East Hampton will be reduced to a fraction of its landmass
By
David E. Rattray

Over drinks with a couple of friends at the American Hotel the other night, Maziar Behrooz posed the question of what this place would look like in 100 years. 

Would eastern Long Island be part of a city that stretched from New York to Montauk? Would it be abandoned as sea levels rose, or parkland perhaps? Would there be sea walls around the entire area?

Transportation would have to be vastly better, Maziar said, if the Island were to go the city route. Fast and frequent trains would serve the sprawling metropolis. Bridges across Long Island Sound might tie us to the Connecticut mainland. Things would not be the way they are today, he said.

“Montauk will be an island, itself,” I said. “Sea level rise is going to cut it off east of Amagansett, and there is going to be open ocean all the way to Hither Hills.”

Based on lowland inundation models alone, if worldwide air pollution levels remain as they are today, East Hampton will be reduced to a fraction of its landmass. Half of Springs will be underwater. What was once Hook Pond will be a bay reaching nearly to Three Mile Harbor. 

High spots will remain, the old Devon estate houses, for example, Jerry Seinfeld’s place on Further Lane, my in-laws’ house halfway between the village and Sag Harbor. The Star office and the East Hampton Library will be waterfront; Guild Hall will be gone.

“Politicians are simply not equipped to deal with it,” I said.

I can’t say that Representative Lee Zeldin walked into the hotel lobby at that precise moment, but I looked up and there he was, giving the conversation, at least for me, an even more surreal edge. I smiled and nodded; he nodded back.

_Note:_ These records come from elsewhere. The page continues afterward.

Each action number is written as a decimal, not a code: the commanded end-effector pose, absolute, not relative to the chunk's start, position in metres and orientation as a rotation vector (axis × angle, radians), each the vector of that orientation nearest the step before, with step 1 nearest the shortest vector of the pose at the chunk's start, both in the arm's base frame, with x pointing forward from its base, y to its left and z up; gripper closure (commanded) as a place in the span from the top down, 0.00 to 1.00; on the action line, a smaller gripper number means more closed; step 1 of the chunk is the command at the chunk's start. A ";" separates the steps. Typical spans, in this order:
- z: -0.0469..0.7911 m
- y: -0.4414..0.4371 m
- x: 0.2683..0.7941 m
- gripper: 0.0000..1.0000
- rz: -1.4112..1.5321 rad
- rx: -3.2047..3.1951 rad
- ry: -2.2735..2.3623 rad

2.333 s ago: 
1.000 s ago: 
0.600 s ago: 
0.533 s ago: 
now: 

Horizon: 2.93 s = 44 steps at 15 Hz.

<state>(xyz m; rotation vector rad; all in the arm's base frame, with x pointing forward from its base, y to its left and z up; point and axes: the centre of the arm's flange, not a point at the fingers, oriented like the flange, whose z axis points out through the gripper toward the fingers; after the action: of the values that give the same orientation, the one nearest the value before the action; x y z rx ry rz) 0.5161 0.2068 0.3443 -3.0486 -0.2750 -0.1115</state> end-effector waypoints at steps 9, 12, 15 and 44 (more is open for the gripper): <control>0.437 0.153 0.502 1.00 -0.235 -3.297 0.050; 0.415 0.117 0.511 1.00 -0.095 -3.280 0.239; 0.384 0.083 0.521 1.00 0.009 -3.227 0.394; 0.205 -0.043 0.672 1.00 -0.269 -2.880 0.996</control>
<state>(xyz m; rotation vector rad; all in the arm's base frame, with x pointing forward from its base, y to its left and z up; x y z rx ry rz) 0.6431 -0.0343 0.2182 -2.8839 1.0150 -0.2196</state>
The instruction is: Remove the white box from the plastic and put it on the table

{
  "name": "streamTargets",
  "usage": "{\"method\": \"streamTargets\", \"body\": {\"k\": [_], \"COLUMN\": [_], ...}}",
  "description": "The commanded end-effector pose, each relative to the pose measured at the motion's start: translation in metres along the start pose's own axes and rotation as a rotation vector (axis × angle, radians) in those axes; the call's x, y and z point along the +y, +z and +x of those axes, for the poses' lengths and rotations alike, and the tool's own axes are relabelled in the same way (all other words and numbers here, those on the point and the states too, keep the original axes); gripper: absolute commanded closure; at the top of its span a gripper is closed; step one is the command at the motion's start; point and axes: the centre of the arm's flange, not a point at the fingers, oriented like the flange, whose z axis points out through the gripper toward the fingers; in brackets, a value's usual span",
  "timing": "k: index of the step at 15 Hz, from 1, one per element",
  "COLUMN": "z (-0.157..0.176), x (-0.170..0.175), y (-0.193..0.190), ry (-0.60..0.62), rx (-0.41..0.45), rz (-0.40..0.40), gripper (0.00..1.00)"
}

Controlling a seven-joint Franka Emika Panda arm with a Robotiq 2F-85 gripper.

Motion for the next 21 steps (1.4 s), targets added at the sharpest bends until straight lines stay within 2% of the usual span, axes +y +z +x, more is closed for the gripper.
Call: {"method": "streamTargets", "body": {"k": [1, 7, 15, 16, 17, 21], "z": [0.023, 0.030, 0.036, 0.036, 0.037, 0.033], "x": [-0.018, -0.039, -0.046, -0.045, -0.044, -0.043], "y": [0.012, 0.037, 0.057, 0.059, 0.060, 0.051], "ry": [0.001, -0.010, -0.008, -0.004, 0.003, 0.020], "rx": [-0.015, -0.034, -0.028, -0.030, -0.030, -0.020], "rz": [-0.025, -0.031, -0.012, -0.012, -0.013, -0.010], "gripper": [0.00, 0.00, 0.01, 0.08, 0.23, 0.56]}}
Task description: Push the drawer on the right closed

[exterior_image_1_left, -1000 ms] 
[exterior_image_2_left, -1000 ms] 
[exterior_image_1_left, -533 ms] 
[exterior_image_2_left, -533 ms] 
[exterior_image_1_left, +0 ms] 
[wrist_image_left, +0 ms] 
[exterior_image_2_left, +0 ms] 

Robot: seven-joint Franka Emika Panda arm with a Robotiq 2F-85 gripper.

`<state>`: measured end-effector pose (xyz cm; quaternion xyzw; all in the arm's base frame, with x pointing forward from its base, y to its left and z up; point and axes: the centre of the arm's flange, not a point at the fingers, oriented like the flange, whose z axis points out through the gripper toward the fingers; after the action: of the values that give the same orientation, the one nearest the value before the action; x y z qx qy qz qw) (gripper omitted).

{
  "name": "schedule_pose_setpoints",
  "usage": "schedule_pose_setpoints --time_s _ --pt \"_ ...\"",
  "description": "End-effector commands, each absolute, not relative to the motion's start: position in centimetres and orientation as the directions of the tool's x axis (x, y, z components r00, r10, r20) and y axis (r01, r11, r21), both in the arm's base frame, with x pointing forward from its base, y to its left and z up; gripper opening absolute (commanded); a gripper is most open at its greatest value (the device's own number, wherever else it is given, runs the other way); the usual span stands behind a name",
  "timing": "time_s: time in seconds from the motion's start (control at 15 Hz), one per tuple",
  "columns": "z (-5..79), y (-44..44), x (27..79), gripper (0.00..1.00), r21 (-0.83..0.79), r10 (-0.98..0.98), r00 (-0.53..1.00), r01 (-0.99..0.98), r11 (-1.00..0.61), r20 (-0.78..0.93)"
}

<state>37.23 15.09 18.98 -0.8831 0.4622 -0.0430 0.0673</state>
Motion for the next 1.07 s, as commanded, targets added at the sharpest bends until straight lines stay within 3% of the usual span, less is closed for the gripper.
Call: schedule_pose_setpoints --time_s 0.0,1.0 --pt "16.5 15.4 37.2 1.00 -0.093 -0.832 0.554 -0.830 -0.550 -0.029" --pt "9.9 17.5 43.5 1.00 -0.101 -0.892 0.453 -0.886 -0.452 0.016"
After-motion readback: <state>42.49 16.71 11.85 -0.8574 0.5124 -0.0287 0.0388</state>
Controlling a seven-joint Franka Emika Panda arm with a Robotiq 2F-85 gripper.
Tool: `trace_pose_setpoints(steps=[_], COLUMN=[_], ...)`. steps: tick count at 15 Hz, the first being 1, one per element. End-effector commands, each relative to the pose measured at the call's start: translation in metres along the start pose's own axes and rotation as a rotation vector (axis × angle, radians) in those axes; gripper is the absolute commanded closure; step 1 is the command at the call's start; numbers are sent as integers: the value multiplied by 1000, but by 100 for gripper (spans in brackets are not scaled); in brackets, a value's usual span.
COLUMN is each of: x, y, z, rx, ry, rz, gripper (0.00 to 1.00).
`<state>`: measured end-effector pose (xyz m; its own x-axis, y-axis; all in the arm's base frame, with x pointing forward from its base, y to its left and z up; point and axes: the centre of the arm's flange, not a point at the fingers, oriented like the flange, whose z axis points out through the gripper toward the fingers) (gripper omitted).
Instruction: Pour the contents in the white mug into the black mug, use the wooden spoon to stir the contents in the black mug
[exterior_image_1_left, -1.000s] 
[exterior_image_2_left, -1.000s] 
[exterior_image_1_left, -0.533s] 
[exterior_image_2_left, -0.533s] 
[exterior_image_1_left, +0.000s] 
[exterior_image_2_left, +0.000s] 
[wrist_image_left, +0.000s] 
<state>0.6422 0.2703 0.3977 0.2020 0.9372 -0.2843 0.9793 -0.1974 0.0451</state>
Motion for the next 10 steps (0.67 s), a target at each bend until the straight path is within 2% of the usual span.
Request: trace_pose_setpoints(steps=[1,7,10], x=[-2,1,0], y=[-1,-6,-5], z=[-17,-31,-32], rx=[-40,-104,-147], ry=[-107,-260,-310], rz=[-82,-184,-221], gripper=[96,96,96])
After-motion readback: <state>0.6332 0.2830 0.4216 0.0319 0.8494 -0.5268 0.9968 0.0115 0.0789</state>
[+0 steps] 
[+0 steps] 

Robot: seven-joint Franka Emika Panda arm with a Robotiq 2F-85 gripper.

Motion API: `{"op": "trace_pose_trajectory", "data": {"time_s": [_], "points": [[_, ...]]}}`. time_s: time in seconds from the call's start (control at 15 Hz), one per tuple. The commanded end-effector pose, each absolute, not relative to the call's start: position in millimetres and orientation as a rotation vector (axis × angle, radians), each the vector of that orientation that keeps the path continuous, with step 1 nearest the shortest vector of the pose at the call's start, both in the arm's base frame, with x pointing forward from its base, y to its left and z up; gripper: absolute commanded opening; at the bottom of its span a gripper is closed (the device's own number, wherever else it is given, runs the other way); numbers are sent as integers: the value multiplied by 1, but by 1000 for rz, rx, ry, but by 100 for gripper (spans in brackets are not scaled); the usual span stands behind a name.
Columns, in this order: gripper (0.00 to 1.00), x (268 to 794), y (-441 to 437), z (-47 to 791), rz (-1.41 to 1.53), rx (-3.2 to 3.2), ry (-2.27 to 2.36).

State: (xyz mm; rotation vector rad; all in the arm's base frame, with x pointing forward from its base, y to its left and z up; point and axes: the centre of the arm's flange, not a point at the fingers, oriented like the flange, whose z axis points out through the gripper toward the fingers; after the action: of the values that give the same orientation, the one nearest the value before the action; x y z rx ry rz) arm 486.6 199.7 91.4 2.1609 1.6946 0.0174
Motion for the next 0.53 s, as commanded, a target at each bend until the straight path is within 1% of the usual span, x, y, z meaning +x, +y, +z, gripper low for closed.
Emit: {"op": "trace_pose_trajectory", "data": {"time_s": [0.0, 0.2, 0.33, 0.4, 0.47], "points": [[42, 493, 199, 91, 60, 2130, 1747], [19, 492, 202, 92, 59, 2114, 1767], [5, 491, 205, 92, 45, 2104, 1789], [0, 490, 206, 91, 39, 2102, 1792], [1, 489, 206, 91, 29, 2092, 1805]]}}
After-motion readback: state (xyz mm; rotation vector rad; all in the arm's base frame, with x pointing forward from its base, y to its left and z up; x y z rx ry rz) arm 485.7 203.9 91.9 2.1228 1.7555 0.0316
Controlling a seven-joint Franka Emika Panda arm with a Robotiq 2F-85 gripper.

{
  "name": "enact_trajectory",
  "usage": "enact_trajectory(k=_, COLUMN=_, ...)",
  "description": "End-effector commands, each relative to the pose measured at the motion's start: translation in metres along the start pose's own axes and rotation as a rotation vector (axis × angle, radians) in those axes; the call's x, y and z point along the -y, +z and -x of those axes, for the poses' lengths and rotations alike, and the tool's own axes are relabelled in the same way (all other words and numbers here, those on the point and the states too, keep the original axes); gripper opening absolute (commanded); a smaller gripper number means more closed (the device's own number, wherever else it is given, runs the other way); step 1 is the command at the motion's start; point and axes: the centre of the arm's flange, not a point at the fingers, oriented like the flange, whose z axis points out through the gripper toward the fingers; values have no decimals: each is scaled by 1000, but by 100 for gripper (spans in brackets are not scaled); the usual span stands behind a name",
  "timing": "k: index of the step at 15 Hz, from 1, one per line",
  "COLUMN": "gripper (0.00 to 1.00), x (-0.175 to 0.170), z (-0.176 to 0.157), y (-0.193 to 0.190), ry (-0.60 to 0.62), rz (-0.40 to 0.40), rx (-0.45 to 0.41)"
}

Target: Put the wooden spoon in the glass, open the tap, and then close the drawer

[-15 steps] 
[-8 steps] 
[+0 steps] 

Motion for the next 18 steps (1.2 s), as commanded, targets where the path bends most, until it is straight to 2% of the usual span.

According to prediction maps, the American Hotel’s first floor will be underwater by 2100, as would the rest of downtown Sag Harbor, Bay Point, and most of North Haven. Barcelona Neck will be its own small island. Northwest Creek will have grown as large as present-day Three Mile Harbor.

Even the best-case scenarios are not all that good. With extreme carbon cuts, Montauk is still an island 100 years from now. On the bright side, surfers of the future will enjoy really great waves where Gerard Drive once was.

Speaking about land-use policy at a forum in Amagansett the other day, Bill Chaleff, like Maziar, an architect and big thinker, said we were headed 100 miles per hour in the wrong direction.

“Just stopping the car, forget about turning it around, is almost impossible,” I told Maziar Bill had said. He agreed, and conversation moved on to other things, as it does, and the questions remained for another day.